疼痛来的很迟钝,但终究是刺激了他的神经,为他带来了些许清明。
他这是中毒了。
可恶。
大意了。
这具重生后身体还尚未拥有任何加护,绝对强度也不够,无法抵御毒物。
是自己无敌了太久吗。
连这种最基础的防护都忘了。
这种时候,应该使用的术式是……
就在陆渊在左右脑努力搏击下,回忆起净化术,即将为自己解毒的时刻。
一道轻快、细碎的脚步声在门外响起。
那响声中,甚至还带着一丁点藏不住的急迫。
“……渊哥?“
轻轻的叩门声。
“……”
陆渊没有回应。
门缝里漏进一线光,随即被推宽,随即又被轻手轻脚地关回去。
苏梨月站在门边,抱着被子,踩着一双软底夜鞋。
她梳了个松散的低马尾,换上了家常的浅色寝衣,发丝有几缕细细地散在颊边,带着一副刚被夜风吹乱过的模样。
陆渊努力地侧起半边身子,看向她。
苏梨月也朝他看了一眼,随即飞快地把视线移开,转去看向窗帘,像是在研究帘子的花纹。
“……怎么了?”陆渊挤出几个字。
“就是说……今天比赛太血腥啦……”
她抿了抿唇,手臂收紧,把怀里的被子抱得又瓷实了一点,
“梨月其实还挺害怕的……
“梨月一个人有点睡不着……“
她说完,耳尖就自顾自地红了。
陆渊看着她。
原来是这样吗。
“过来吧。

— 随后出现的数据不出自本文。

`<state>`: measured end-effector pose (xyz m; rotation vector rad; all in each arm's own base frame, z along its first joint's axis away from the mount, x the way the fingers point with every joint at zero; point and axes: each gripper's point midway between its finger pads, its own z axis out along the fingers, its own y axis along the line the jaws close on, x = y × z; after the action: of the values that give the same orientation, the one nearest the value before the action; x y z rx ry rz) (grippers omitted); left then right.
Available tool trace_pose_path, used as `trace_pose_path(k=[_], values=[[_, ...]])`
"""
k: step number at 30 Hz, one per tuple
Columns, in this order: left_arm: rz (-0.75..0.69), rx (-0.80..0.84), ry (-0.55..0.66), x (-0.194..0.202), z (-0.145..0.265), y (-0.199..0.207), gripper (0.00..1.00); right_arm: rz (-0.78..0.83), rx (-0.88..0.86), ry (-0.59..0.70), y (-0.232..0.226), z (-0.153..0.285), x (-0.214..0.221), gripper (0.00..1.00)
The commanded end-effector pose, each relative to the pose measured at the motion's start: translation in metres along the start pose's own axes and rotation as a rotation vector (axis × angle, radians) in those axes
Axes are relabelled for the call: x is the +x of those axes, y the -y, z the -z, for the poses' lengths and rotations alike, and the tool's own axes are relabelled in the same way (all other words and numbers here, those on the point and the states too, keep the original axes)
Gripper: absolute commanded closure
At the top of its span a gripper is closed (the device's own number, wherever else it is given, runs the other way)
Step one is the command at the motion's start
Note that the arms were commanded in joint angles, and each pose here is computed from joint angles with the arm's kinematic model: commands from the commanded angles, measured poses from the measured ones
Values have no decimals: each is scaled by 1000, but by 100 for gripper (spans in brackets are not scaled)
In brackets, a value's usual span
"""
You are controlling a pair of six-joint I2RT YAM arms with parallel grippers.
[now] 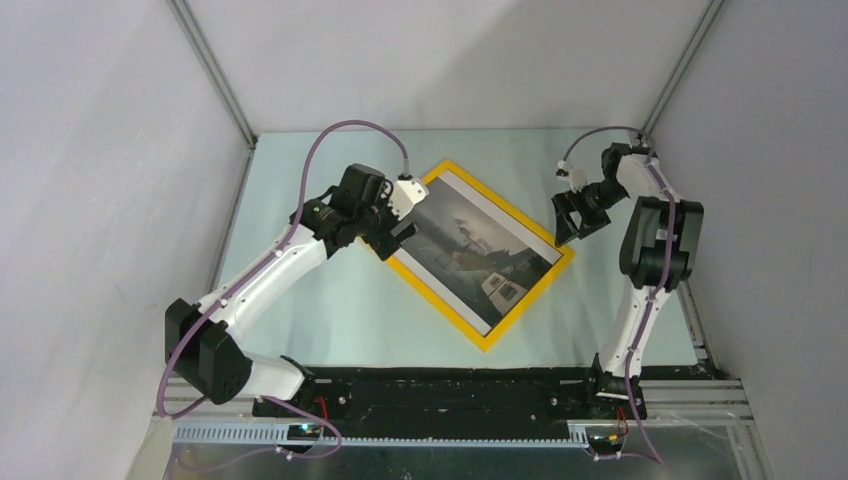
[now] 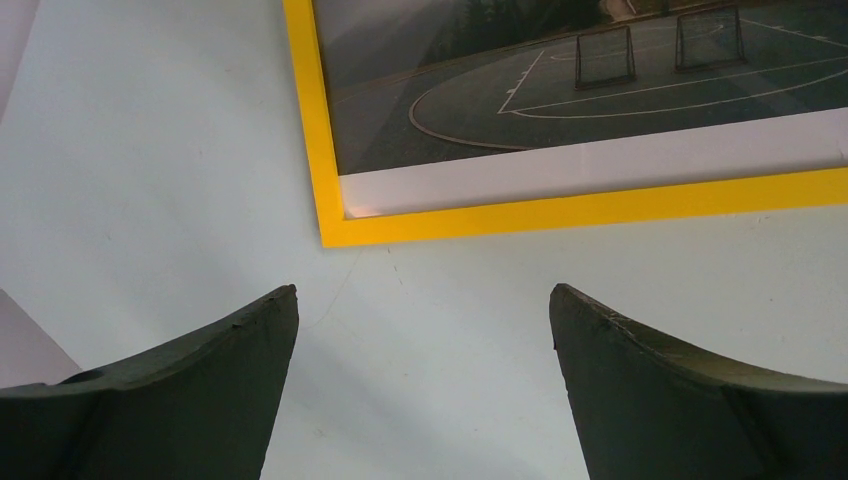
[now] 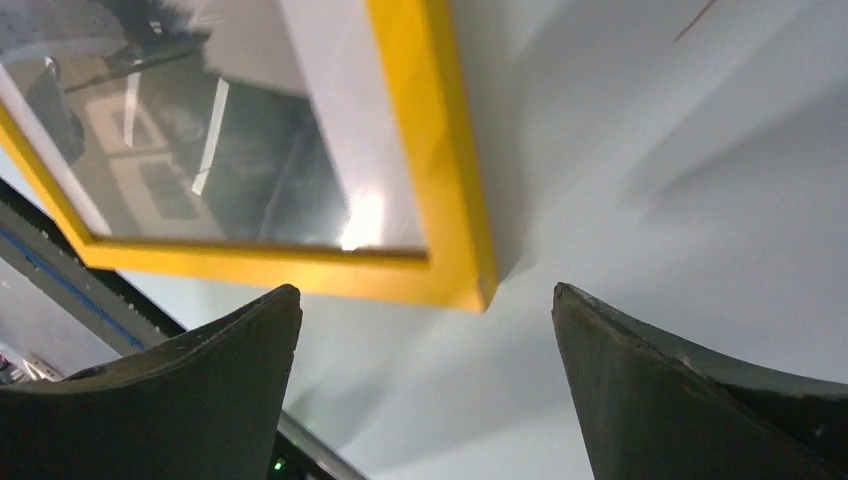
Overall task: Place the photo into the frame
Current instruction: Turn over the photo frame at the center of the board, then adjust the photo frame at the center of the board.
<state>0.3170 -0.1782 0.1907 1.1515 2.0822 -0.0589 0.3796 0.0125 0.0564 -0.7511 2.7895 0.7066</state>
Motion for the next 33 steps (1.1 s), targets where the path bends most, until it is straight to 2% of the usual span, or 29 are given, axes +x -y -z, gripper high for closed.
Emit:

”
他努力地朝墙那边移了移,在床沿留出了一小半空间。
苏梨月愣了大概半秒钟,然后立刻抱着被子跳过来,在那一半空间里轻轻坐下。
她把自己的被子铺展开,盖在自己身上,紧紧地凑在陆渊身边。
“渊哥,睡吧。”
“……”
黑暗里安静了好一会儿。
“渊哥?”她试探着询问。
“……”
又沉默了一阵。
“渊哥?睡着了吗?”她再次确认。
“……”
然后,不知过了多久。
苏梨月翻了个身,朝向他这边。
她的手怯怯地伸进了他的被窝,握住了他的手。
“渊哥,”
她的声音压得很低,
“你的手……是不是有点凉?”
陆渊没有动,只是保持着观望。
体内那点毒意确实在往末梢扩散,他的四肢有些沉,掌心比平时低了半分温度。
“嘿嘿……”
苏梨月终于按耐不住。
她翻过身来,轻轻地跨坐在陆渊身上,把陆渊的被子丢到了一边。
……嗯,还挺凉快的。陆渊迷迷糊糊地想着。
苏梨月先是在他身上如同按诊一般,抚摸了一番。
然后,淡金色的光晕从她的掌心无声地漾开。
是陆渊久违的治愈魔法。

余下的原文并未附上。